Ya antes del 11-S, Osama bin Laden era considerado el principal enemigo público de Estados Unidos. Los atentados de Al Qaeda se caracterizaron por su espectacularidad y por su crueldad a la hora de maximizar las víctimas civiles.
Washington - Osama bin Laden nació en la élite saudita y murió como el terrorista más buscado del mundo, un huidizo blanco que, desde la sombra, tuvo en jaque durante más de una década a Estados Unidos y al mundo.

Bin Laden, que murió el domingo a los 54 años en un ataque a su escondite en Abotabad (Pakistán), tenía manchadas las manos, en opinión de millones de personas, con la sangre de miles de inocentes fallecidos en ataques terroristas en las últimas décadas.

Pero además de una mente sanguinaria, Bin Laden fue el gran ideólogo de la «guerra santa» islámica, el artífice de la reunión de grupos militantes de países poco afines bajo un solo lema: el de una hermandad sin fronteras en defensa del islam.

Esa idea bastó para sustentar una sólida base de operaciones que lo convertiría, incluso antes de los atentados del 11 de septiembre de 2001, en el «enemigo público número uno» de Washington.

Los ataques terroristas del 11-S, que se cobraron más de 3.000 vidas, marcaron sin embargo un antes y un después en la política exterior estadounidense y el inicio de una «guerra contra el terror» dirigida, en gran medida, a encontrar y acabar con Bin Laden.

La búsqueda duró casi diez años, en los que el paradero del líder de Al Qaeda fue la gran incógnita de los servicios de inteligencia estadounidenses, que rastreaban incansables las montañas fronterizas entre Afganistán y Pakistán.
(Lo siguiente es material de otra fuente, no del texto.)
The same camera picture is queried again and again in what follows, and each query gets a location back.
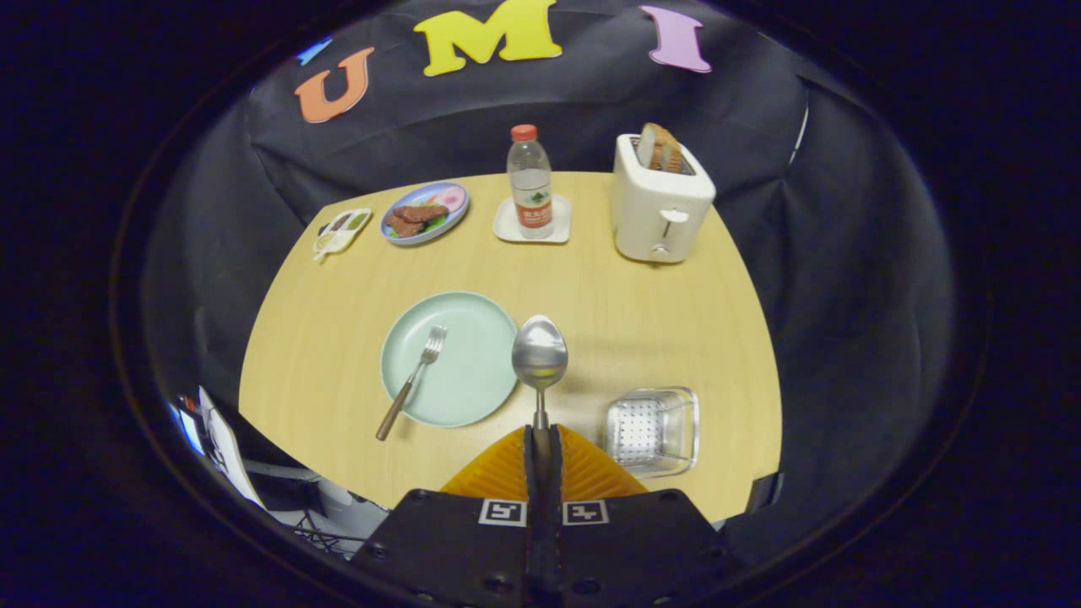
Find clear plastic drain basket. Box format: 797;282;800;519
604;386;700;480

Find water bottle with red cap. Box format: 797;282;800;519
507;124;555;240

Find black table clamp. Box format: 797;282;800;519
747;473;782;513

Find black backdrop cloth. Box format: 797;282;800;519
139;0;955;558

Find pale green plate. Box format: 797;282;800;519
380;291;520;428

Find blue lit screen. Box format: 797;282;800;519
169;397;205;455

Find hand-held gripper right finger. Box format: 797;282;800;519
545;425;746;608

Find white board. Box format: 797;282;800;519
198;386;267;508

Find white toaster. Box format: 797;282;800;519
610;133;717;264

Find metal spoon with brown handle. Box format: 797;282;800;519
511;315;569;461

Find white divided sauce dish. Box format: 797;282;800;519
312;208;373;261

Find metal fork with brown handle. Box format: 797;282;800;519
376;325;448;442

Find white square coaster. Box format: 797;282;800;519
493;195;573;246

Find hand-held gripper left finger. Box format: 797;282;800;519
350;425;543;608

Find blue plate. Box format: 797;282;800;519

Allí consideraban que había huido, acompañado de unos 200 rebeldes, el 9 de noviembre de 2001, cuando los talibanes perdieron la localidad de Mazar i Sharif en la guerra de Afganistán.

Desde su refugio, Bin Laden enviaba videos al mundo para dar su opinión sobre asuntos de actualidad política, profería amenazas a Estados Unidos o confirmaba la vinculación de Al Qaeda con ataques terroristas.
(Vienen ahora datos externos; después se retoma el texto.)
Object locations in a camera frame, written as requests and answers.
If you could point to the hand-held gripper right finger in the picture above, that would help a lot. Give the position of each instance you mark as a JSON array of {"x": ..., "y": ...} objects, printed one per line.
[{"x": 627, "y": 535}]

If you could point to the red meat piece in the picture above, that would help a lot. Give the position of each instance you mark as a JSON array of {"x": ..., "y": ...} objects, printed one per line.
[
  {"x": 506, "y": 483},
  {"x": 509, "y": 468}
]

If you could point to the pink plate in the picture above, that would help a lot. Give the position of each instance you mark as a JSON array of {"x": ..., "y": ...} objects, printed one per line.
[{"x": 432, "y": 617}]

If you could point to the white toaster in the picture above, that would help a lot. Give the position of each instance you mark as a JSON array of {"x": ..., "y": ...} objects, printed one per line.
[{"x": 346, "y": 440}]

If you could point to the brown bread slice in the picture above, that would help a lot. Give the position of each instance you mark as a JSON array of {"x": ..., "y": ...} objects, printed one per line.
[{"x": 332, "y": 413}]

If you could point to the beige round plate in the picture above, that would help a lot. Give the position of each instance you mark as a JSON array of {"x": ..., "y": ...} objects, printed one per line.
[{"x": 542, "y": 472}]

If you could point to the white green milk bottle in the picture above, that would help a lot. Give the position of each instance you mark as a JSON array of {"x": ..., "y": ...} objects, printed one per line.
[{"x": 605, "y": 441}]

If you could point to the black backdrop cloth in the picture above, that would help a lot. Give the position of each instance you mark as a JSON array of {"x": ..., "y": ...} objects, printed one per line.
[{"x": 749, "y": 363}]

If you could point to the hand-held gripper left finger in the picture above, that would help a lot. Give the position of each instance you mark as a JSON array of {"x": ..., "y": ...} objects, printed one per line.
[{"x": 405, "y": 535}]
Aunque tardó menos de un mes en alabar los atentados del 11-S, no reconoció oficialmente su autoría hasta mayo de 2006, cuando dijo que él mismo había encargado «a los 19 hermanos» la misión.

Las últimas imágenes filmadas de Bin Laden son las del sexto aniversario del 11-S, en septiembre de 2007, que lo muestran con su habitual chilaba, su turbante y la barba completamente negra.

Acompañado siempre por un rifle Kaláshnikov que presumía de haber arrebatado a un soldado ruso, era visto por sus seguidores como un estandarte musulmán, un mito vivo que había abandonado una vida de lujos por la causa.

Nacido en 1957 en el seno de una adinerada familia saudita, el joven Bin Laden forjó su violenta obsesión por la identidad musulmana en los años 80, durante la invasión soviética de Afganistán.

Nuevo hogar

Ese país se convertiría en su nuevo hogar la década siguiente, cuando rompió relaciones con su familia y la monarquía saudita por su apoyo a EE.UU. durante la Guerra del Golfo. Abandonó Arabia Saudita con la promesa de luchar por un «verdadero» Estado islámico allí.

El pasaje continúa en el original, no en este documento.